However, popular items are liked by many users, thus they should contribute less in the similarity computation. So let $n_l$ be the number of users like item $l$, and name user $u_k$ like item set $J_k$, then
\[sim(u_1, u_2)= {\sum_{l\in J_1\cap J_2} 1/\log (1+n_l) \over \sqrt{|J_1|\cdot |J_2|}}\]Two tower model
Negative sampling
Easy negative: Samples not retrieved previously (uniform samples or in-batch samples). The probability that a sample being used as negative should be propotional to $click_num ^{0.75}$. (use log Q correction)
Hard negative: Samples retrieved but not selected by the ranking models.
In pactice we can mix easy and hard samples. But You can not use samples not clicked as negatives! While this is a conclusion from practcie, the hypothesis is that retrieval is only responsible for filter out items an user is not going to like. It is not responsible for ranking if an item is very interesting to the user or not.
Serving
Pre-compute embeddings for items and save in vector database.
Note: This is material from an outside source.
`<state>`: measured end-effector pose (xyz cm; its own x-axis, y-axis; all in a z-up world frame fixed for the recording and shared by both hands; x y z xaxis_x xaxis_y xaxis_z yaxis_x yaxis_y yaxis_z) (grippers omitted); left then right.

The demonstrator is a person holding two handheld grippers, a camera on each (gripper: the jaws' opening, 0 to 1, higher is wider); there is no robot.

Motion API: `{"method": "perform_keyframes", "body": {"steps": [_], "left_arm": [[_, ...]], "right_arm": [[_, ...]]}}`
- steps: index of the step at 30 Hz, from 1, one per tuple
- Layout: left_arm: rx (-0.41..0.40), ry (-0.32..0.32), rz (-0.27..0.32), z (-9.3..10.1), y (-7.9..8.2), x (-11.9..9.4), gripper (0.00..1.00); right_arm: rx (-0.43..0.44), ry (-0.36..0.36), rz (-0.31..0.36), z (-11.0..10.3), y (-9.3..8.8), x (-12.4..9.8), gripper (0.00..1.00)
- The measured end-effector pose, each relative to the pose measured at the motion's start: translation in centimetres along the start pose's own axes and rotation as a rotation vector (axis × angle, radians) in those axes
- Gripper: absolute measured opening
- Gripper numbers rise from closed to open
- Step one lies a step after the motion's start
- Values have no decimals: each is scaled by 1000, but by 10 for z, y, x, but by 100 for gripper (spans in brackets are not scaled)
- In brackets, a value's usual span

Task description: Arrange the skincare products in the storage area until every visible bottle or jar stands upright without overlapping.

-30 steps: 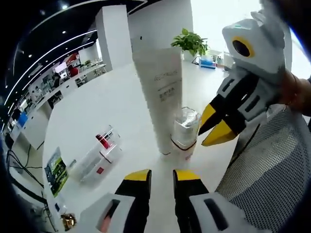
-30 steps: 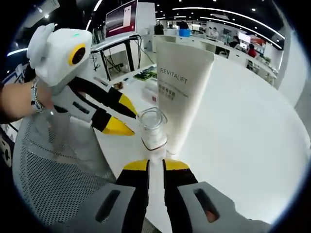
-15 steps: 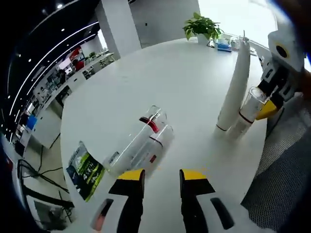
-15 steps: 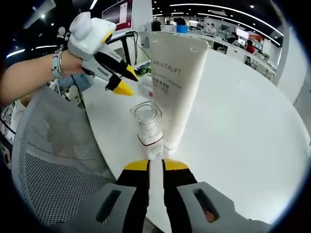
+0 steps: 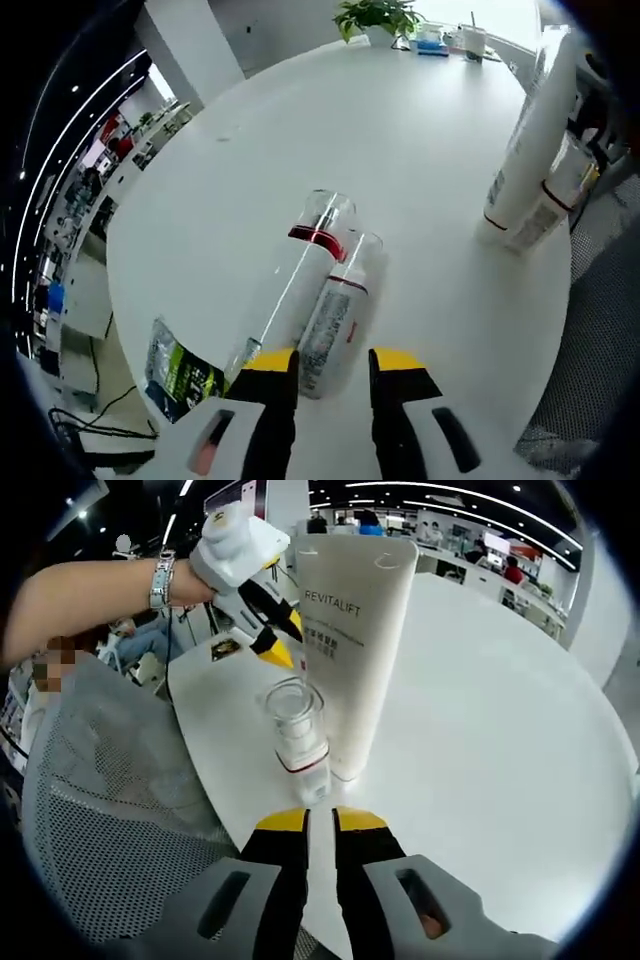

But we should not pre-compute embeddings for users – why? Cause user interest changes over time, while item property is more stable, does not change easily.
Model update
Full update/load: Every day, train the previous model with one day data for 1 epoch, release the new user tower and item embeddings. Random shuffle to avoid bias with time.
Incremental udpate: Online learning. User interest can be tracked faster. We collect realtime data (hour or even minute level), and refresh ID embedding only (do not change other params in the NN). We cannot only rely on this as user behavior changes periodically.
In practice we should use both updates. changes made by the incremental update should not be used in the next full update.
Self-supervised learning
Two tower can learn better embeddings for popular items but not unpopular items. So we can do data augmentation for uniformly sampled items in batch: 1. random transform item $i_1, i_2$, … using two methods into $i_1 ‘$, $i_1 ‘’$, $i_2 ‘$, $i_2 ‘’$, …. Then train the item towers so $i_k ‘$, $i_k ‘’$ are similar, while $i_k ‘$, any $i_j ‘’$ are different (cross entropy). Add this into the total loss function.
Random transformation includes:
Random mask that remove info of a discrete field e.g., mask out category.
Dropout that only remove part of a discrete field, e.g., randomly remove half of the categories
Complementary, randomly split features into two groups, transform 1 only use features from group 1, and transform 2 use features from group 2.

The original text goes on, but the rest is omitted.